Le politiche di isolamento, confinamento e quarantena adottate in tutto il mondo in risposta alla pandemia hanno portato a una restrizione della libertà di circolazione, una riduzione delle interazioni tra comunità, la chiusura dei servizi e a un peggioramento delle condizioni socioeconomiche. Questi fattori stanno facendo aumentare significativamente i rischi di violenze nei rapporti di coppia. 

 

“Alcune possono ritrovarsi confinate all’interno dei propri alloggi o delle proprie case, intrappolate coi propri aggressori senza alcuna opportunità di prenderne le distanze o di chiedere aiuto”.

 

“Altre, comprese quante sono prive di documenti di identità o che hanno perso i propri precari mezzi di sostentamento a seguito dei devastanti effetti economici inflitti dal Covid-19, possono ritrovarsi costrette a prostituirsi per sopravvivere o a contrarre matrimoni precoci imposti dalle famiglie. In casa, molte donne si stanno inoltre facendo carico di responsabilità sempre maggiori prendendosi cura dei propri familiari”.

 

Per coloro che sono sopravvissute a violenza o che vi sono esposte, le conseguenze del Covid-19 comportano anche un accesso limitato a servizi di assistenza vitali, quali quelli di sostegno psicosociale, sanitari e di sicurezza.

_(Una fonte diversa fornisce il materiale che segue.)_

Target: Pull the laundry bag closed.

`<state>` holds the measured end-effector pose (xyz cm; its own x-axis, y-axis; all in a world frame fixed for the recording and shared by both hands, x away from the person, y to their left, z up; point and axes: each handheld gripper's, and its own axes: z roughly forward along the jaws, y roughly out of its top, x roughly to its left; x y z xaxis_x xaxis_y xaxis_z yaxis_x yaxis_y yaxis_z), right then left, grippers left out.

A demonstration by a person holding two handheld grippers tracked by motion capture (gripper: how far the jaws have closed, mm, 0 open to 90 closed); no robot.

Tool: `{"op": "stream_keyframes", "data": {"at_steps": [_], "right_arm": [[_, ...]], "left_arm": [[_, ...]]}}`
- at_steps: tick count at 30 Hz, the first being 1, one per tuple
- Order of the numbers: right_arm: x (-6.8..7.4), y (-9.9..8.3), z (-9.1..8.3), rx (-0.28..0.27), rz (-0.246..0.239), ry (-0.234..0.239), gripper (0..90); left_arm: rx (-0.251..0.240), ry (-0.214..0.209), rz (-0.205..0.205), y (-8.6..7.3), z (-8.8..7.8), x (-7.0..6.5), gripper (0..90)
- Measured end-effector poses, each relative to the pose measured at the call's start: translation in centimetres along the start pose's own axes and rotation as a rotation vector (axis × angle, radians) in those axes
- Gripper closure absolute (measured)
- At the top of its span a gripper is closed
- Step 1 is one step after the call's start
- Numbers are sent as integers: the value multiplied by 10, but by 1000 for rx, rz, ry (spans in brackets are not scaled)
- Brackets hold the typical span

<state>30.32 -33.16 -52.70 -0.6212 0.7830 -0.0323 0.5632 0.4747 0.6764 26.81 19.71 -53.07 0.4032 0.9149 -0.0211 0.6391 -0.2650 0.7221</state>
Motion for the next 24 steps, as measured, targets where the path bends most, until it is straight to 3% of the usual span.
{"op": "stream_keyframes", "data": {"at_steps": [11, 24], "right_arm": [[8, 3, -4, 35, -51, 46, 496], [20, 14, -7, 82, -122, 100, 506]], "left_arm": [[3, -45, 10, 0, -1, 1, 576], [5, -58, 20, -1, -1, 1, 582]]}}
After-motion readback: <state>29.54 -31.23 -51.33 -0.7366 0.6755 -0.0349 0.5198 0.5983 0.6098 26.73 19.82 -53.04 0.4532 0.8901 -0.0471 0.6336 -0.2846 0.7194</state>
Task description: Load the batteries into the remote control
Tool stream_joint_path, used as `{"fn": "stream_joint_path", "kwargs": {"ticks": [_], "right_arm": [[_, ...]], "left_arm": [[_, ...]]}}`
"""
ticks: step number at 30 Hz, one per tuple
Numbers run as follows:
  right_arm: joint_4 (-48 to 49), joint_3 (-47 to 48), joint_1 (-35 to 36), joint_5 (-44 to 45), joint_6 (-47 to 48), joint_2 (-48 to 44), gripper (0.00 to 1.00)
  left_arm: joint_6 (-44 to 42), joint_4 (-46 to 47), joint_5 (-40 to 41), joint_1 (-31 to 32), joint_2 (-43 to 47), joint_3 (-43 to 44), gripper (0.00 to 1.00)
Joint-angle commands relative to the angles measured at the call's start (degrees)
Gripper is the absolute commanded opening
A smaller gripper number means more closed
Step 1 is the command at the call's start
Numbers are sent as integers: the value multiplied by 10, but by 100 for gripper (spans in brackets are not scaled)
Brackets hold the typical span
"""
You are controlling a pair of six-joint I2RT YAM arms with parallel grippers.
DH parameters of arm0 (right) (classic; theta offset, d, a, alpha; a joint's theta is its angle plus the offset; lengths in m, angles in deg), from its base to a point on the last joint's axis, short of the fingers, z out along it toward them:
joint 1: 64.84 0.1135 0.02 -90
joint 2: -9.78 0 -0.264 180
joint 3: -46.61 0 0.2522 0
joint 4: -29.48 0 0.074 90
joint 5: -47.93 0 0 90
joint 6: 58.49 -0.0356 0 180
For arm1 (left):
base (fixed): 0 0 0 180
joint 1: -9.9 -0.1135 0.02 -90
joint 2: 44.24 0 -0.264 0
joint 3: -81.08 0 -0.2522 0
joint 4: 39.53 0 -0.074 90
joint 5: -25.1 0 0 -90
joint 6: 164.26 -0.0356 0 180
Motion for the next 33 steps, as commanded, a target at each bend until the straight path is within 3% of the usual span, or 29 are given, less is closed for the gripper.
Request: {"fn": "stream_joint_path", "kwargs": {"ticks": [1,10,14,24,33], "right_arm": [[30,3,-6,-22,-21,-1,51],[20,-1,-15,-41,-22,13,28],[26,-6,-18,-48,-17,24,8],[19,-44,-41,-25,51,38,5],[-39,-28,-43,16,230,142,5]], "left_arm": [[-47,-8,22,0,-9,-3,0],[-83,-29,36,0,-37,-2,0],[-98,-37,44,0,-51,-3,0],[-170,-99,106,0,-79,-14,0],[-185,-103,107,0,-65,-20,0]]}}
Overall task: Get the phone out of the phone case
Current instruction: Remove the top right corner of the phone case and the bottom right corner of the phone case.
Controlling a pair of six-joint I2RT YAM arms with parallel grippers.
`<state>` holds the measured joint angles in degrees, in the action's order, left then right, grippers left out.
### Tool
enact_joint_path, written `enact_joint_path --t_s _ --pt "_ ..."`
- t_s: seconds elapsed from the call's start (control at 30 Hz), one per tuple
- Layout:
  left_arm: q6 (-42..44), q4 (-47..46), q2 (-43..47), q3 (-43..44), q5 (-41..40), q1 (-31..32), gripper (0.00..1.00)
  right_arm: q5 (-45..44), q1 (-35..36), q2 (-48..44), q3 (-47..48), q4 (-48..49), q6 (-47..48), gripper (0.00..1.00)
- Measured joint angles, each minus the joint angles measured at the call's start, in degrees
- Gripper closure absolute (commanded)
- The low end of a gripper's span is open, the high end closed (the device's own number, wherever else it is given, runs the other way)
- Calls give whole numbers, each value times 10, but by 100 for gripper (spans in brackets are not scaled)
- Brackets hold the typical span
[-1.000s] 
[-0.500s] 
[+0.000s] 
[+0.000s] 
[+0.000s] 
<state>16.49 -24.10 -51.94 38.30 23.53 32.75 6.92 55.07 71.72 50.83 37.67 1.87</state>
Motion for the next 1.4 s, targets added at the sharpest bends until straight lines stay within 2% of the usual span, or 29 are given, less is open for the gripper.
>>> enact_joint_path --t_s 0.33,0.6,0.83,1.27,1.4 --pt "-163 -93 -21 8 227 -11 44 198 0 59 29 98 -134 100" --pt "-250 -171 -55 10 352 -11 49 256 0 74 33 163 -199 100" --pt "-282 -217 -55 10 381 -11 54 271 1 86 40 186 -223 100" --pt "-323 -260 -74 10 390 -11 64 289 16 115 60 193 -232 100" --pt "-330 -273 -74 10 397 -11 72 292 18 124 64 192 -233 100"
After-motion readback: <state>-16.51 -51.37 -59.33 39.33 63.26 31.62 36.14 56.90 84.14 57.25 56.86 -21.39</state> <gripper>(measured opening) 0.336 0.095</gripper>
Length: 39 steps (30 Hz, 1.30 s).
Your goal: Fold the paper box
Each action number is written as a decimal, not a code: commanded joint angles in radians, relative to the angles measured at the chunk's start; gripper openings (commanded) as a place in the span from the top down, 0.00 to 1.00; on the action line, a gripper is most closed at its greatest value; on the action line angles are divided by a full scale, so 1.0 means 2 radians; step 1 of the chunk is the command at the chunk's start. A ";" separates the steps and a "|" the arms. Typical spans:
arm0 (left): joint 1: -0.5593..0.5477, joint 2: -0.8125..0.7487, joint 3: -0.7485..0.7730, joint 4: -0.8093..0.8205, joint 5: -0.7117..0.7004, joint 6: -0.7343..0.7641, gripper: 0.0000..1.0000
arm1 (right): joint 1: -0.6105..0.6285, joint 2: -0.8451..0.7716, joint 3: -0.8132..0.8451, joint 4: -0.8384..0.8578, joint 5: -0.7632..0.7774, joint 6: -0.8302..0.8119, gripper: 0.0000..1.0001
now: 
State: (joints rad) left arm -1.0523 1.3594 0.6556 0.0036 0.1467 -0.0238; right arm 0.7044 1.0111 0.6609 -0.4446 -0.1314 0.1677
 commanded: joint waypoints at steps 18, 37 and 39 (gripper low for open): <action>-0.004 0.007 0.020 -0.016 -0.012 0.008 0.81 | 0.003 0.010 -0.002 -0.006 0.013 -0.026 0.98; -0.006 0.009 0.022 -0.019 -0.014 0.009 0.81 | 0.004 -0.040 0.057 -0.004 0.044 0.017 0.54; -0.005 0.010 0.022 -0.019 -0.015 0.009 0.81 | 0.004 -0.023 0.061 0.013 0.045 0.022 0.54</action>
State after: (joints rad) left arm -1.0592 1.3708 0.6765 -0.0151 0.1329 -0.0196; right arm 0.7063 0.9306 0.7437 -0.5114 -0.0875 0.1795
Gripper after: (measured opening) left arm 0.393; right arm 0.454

A causa delle restrizioni imposte alla mobilità e delle misure di contenimento del virus, diventa più difficile accedere agli aiuti, senza dimenticare che alcuni servizi, tra i quali l’accoglienza in centri sicuri, sono stati temporaneamente sospesi, riconvertiti o chiusi. 

 

“Per preservare la vita di ogni individuo e garantirne i diritti, i governi, insieme agli attori umanitari, devono assicurare che, nella definizione dei piani nazionali di prevenzione, risposta e ripresa dagli effetti del Covid -19, terranno in considerazione i crescenti rischi di violenza a cui sono esposte donne sfollate e apolidi”, prosegue Triggs. L’Italia batta un colpo, se dalle nostre parti ha ancora senso la parla solidarietà.